J’utilise beaucoup la méditation pour donner du repos au cerveau, pour donner du repos à l’Ego : ce n’est qu’en pratiquant la position debout en silence que l’on se rend compte que l’on n’est pas identifié à son esprit et à ses pensées, ni à son Ego… J’aime l’idée de faire partie d’un mouvement bien plus grand que moi dans lequel je suis une miette, un tout petit… Je m’intéresse à tous les chercheurs en traumatologie. Comme Gabor Maté, un génie absolu : il a vu le documentaire sur lui La sagesse du traumatisme? La sagesse du traumatisme? Vous le récupérez : c’est merveilleux, ça a changé ma vie.

Peut-être que la maladie la change davantage…
Il y a une vraie grâce dans la maladie, au final c’est elle qui m’a guidé vers ce nouveau chemin : c’est une information que le corps vous offre, il faut l’écouter. Sans cancer, je ne serais peut-être pas venu à l’EMDR, ce qui m’a guidé vers la prise de conscience des cicatrices cachées.

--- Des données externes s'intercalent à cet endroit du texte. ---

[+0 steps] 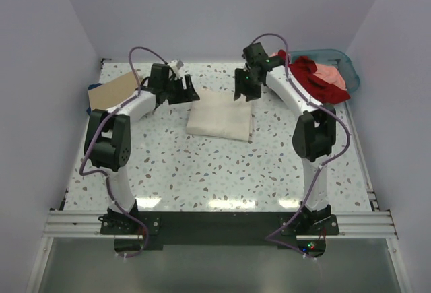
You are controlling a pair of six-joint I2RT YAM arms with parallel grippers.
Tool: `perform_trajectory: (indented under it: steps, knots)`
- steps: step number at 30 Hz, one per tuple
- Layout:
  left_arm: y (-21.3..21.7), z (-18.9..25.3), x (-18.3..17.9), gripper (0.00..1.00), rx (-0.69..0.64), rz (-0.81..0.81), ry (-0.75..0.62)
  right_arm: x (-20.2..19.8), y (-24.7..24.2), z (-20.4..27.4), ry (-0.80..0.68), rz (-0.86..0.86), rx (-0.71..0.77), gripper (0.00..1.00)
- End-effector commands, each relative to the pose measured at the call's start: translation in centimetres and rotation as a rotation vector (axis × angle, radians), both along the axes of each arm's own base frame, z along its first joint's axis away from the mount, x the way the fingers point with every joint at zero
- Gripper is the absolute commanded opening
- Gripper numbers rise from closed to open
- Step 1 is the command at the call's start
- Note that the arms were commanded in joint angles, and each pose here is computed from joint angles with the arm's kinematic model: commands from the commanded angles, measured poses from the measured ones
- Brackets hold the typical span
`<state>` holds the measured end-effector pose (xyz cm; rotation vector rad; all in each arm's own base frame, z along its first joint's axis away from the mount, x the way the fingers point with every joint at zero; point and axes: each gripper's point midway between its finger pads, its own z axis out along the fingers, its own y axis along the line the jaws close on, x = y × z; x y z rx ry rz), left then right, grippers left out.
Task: Fold and stack the t-shirts
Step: Fold the tshirt, then neatly place the folded tshirt to the corner
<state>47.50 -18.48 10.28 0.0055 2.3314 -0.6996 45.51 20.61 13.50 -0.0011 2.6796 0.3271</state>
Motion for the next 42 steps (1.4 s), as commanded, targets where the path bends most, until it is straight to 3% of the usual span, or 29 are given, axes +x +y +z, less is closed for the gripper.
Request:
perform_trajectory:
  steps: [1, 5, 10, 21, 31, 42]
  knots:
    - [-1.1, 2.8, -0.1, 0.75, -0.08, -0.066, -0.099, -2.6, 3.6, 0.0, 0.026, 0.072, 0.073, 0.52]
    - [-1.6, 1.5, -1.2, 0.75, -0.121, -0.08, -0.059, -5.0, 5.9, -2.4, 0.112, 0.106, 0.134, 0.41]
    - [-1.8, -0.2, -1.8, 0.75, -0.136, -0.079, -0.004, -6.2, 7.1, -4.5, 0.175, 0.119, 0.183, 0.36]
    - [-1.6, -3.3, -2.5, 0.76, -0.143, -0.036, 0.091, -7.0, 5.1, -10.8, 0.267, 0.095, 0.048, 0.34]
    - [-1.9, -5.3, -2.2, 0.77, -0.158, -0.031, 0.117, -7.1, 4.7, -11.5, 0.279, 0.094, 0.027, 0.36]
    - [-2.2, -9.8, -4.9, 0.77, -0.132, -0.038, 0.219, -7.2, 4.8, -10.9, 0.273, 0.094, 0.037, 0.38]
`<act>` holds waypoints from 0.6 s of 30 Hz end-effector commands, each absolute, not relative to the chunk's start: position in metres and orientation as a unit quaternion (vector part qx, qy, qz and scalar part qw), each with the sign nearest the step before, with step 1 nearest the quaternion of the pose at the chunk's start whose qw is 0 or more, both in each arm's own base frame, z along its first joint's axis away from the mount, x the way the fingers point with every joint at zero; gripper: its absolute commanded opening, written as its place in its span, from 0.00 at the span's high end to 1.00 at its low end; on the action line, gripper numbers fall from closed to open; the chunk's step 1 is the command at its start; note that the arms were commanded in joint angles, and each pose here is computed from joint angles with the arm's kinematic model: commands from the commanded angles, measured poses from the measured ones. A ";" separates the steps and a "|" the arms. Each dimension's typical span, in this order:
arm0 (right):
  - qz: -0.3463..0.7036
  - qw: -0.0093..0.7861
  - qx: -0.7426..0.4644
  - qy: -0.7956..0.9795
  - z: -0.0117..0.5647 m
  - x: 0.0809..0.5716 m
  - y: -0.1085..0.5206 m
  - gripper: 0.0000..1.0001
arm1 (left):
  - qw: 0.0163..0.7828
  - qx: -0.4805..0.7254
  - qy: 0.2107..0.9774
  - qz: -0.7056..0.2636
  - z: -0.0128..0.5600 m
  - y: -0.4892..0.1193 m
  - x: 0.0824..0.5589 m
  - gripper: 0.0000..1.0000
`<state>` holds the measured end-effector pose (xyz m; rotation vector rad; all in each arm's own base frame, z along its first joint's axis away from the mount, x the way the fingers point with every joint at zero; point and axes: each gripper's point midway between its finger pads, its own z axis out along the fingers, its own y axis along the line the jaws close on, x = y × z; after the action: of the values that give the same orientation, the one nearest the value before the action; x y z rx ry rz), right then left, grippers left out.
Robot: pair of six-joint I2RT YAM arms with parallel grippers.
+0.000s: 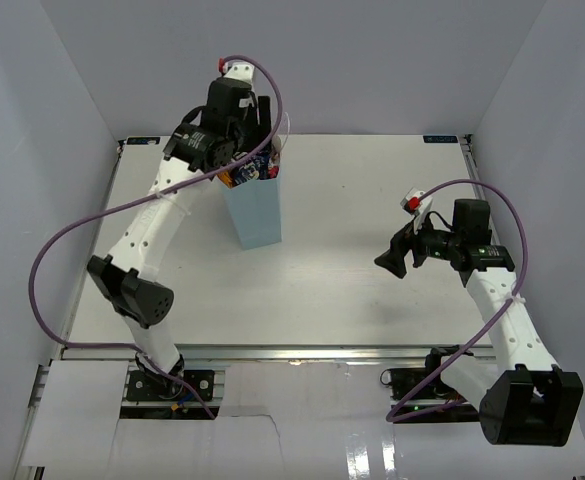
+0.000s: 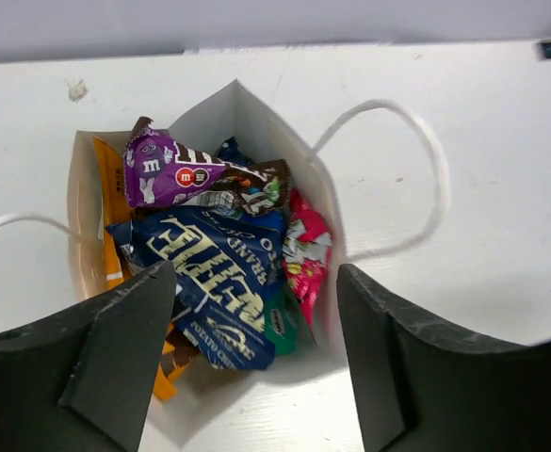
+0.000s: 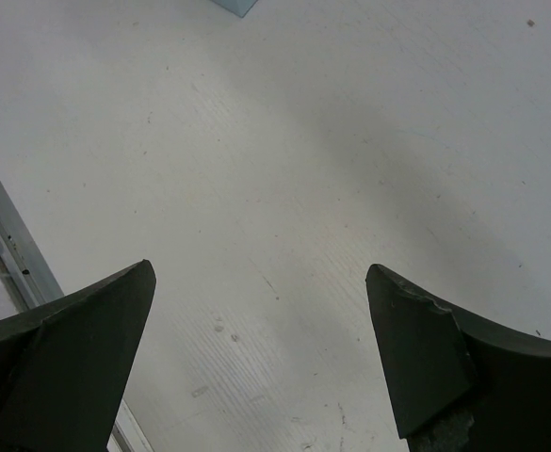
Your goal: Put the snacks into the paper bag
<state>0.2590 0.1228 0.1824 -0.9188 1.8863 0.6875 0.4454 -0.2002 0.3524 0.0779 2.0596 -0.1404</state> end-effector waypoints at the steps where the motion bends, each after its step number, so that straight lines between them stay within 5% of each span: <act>1: 0.280 0.471 -0.367 0.751 0.205 0.269 0.125 0.02 | 0.597 0.038 0.788 -0.147 0.444 -0.196 0.400 0.20; 5: 0.255 0.479 -0.311 0.780 0.217 0.284 0.110 0.10 | 0.659 0.077 0.707 -0.244 0.477 -0.185 0.323 0.06; 6: 0.243 0.488 -0.296 0.785 0.224 0.290 0.105 0.10 | 0.636 0.090 0.726 -0.246 0.431 -0.188 0.318 0.02; 11: 0.147 0.520 -0.208 0.815 0.247 0.315 0.069 0.10 | 0.694 0.076 0.641 -0.319 0.421 -0.159 0.242 0.02; 18: 0.034 0.559 -0.108 0.821 0.277 0.324 0.022 0.10 | 0.659 0.024 0.688 -0.303 0.342 -0.135 0.223 0.02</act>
<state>0.3168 0.0487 0.2424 -0.4065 2.0047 0.2317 0.2210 -0.1354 0.3593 0.0962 1.5203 -0.6769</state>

Carla Bruni et une famille compliquée

Traumatismes, cicatrices… N’a-t-elle pas dit qu’elle avait de la « chance » ?
Et je le suis, mais ayant grandi en percevant qu’il y avait quelque chose de non-dit autour de moi, et n’ayant su qu’une fois adulte que je n’étais pas la fille de ce que je pensais être mon père, je ne pouvais manquer de laisser des signes…

Est-il toujours en colère contre sa mère ?
Mille fois je lui ai dit : « Regarde, tu m’as laissé tranquille ! ». Et elle : « Je n’ai même pas remarqué » (rires de bon cœur) C’était une autre époque…

Avec sa sœur Valeria Bruni Tedeschi au défilé Giorgio Armani Privé Haute Couture Printemps Été 2023 à Paris. (Photo de Stéphane Cardinale – Corbis/Corbis via Getty Images)

Et avec sa sœur, qui ne la représente pas toujours avec bienveillance à l’écran ?
En tant qu’actrice et réalisatrice, elle a un immense talent, je l’admire. Certains films, je dois les voir deux fois : la première fois, je suis trop ému pour pouvoir les absorber en tant que spectateur. Mais quand j’ai l’impression qu’un personnage m’utilise un peu, je le lui dis. Il faut dire les choses. Dans notre famille nous avons beaucoup de défauts, nous sommes certes égocentriques, impétueux, émotifs, mais nous ne connaissons pas les mensonges, nous n’avons pas de silences pleins de haine. Ici, nous parlons, c’est notre sang italien.

Projets?
J’écris un nouvel album, dès que cette petite tournée sera terminée je commencerai à enregistrer.

Titre?
C’est drôle qu’on pense d’abord au titre… Selon moi Françoise Sagan a aussi choisi les titres avant d’écrire, ils sont fantastiques : Bonjour sadesse, Aimez-vous Brahms…, Un peu de soleil dans l’eau douce (Un peu de soleil dans l’eau froide), La Femme fardée (La femme maquillée)… Pas moi, je décide finalement. Mais je pourrais opter pour Sagesse (Pouffer de rire): La sagesse est définitivement ce que je recherche.